■ WHAT TO PRODUCE ■
Select, from the material below, each line with "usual" in it.
*-*-*
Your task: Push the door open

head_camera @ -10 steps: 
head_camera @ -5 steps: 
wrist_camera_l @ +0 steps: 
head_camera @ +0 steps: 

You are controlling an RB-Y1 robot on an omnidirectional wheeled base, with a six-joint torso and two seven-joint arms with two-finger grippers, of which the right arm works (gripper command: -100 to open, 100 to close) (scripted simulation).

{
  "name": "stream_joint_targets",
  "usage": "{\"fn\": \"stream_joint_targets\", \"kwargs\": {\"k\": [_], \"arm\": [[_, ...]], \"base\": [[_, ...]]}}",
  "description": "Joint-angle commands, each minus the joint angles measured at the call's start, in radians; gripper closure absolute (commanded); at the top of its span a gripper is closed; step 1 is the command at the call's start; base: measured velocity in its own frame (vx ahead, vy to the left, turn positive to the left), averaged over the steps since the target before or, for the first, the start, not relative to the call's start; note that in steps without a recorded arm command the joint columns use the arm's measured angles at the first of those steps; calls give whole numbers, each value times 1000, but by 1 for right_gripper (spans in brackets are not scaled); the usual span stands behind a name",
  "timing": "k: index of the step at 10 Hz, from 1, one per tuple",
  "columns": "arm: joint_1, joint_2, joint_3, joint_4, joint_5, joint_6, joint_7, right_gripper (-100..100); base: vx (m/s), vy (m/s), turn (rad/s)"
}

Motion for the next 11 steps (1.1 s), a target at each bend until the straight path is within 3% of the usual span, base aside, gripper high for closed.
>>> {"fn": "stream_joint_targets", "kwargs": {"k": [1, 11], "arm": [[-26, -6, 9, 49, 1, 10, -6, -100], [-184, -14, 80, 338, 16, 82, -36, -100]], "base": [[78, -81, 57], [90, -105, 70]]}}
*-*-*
■ SOLUTION FOR THIS PROBLEM ■
  "description": "Joint-angle commands, each minus the joint angles measured at the call's start, in radians; gripper closure absolute (commanded); at the top of its span a gripper is closed; step 1 is the command at the call's start; base: measured velocity in its own frame (vx ahead, vy to the left, turn positive to the left), averaged over the steps since the target before or, for the first, the start, not relative to the call's start; note that in steps without a recorded arm command the joint columns use the arm's measured angles at the first of those steps; calls give whole numbers, each value times 1000, but by 1 for right_gripper (spans in brackets are not scaled); the usual span stands behind a name",
Motion for the next 11 steps (1.1 s), a target at each bend until the straight path is within 3% of the usual span, base aside, gripper high for closed.

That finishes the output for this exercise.